Ini adalah terapi pertama yang memperlihatkan penurunan angka kematian pada pasien Covid-19 yang membutuhkan oksigen atau dukungan ventilator.
Menurut WHO, kabar ini merupakan hasil pertemuan Cetak Biru Penelitian dan Pengembangan WHO di Geneva, pertengahan Februari lalu, yang bertujuan untuk mengakselerasi teknologi kesehatan bagi Covid-19 di mana riset lanjut penggunaan steroid menjadi prioritas.
Sejauh ini, satu-satunya obat yang memberikan manfaat bagi pasien Covid-19 berdasarkan uji acak terkontrol skala besar adalah remdesivir.

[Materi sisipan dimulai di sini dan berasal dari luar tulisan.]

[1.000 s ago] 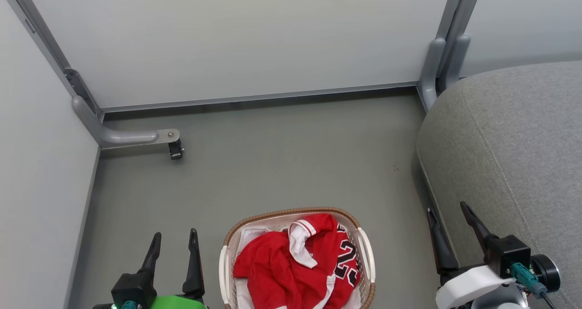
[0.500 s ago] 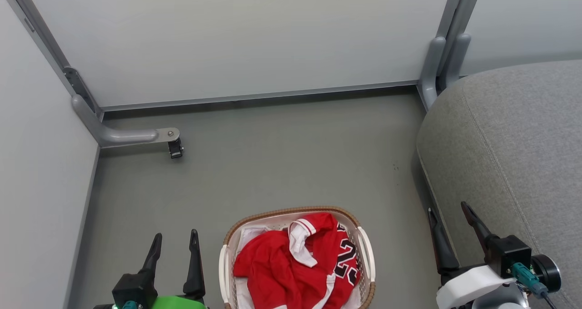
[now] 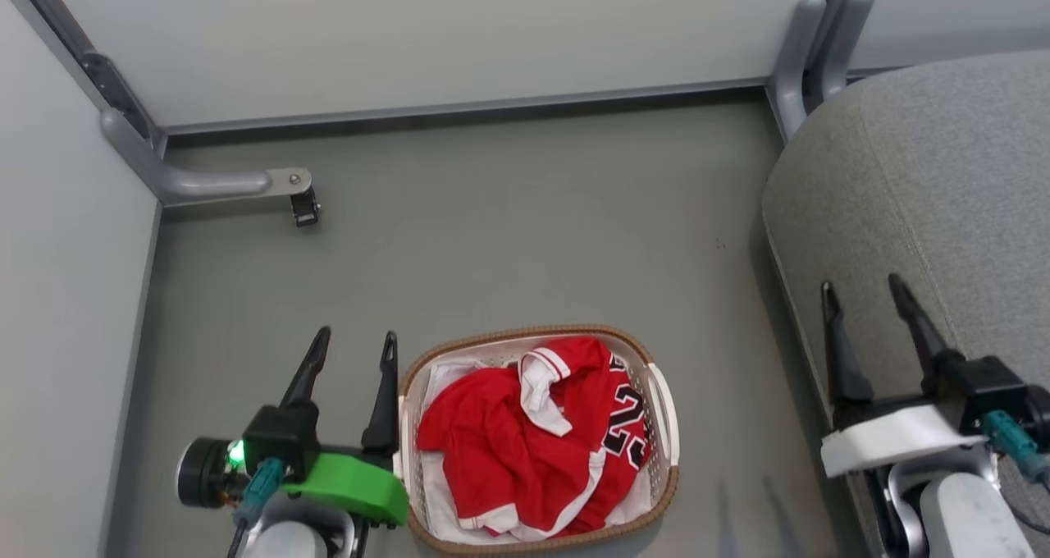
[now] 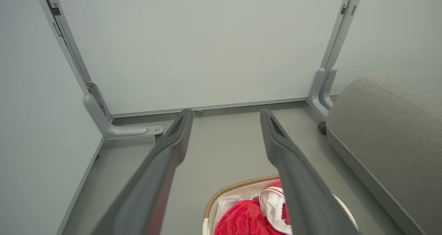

Meski pemberian remdesivir bisa mempersingkat waktu perawatan pasien Covid-19, obat ini tidak memberikan efek signifikan secara statsitik dalam mengurangi risiko kematian.
Selain itu, ketersediaan remdesivir terbatas. Meski pembuatnya, Gilead, telah meningkatkan produksi remdesivir, obat ini hanya tersedia di sejumalh rumah sakit di seluruh dunia.
Penemuan efikasi deksametason terhadap pasien Covid-19 mempertegas pentingnya uji klinis acak terkontrol lebih luas yang menghasilkan bukti ilmiah yang bisa ditindaklanjuti. Pihak WHO akan terus bekerja sama dengan semua mitra untuk mengembangkan terapi dan vaksin dalam mengatasi Covid-19.
Sejak pandemi Covid-19 merebak, para ilmuwan dunia terus berjuang mengembangkan vaksin dan terapi yang efektif untuk dapat mengendalikan penyakit akibat virus korona ini. Dalam mencari terapi yang tepat, WHO telah melakukan uji klinis obat bertajuk ”Solidarity” sejak beberapa bulan lalu.
Langkah uji klinis obat ini bisa dipangkas 80 persen waktu yang diperlukan untuk menguji efektivitas obat. Hingga 3 Juni 2020, terdapat lebih dari 3.500 partisipan di 35 negara yang mengikuti uji klinis ini.
Ada empat obat atau kombinasi obat yang diuji klinis, yang semuanya sudah mendapat lisensi untuk pengobatan penyakit lain. Obat tersebut adalah remdesivir, kombinasi dua obat HIV lopinavir dan ritonavir, lopinavir dan ritonavir plus interferon beta, serta obat antimalaria klorokuin. Semua obat ini menunjukkan bukti efektivitasnya melawan virus SARS-CoV-2 penyebab Covid-19 dalam skala laboratorium dan hewan uji.
Uji klinis hidroklorokuin sempat dihentikan sementara oleh WHO karena adanya persoalan keamanan. Namun, setelah data yang ada dikaji oleh Komite Pengawasan dan Keamanan Data, uji klinis hidroklorokuin dilanjutkan kembali.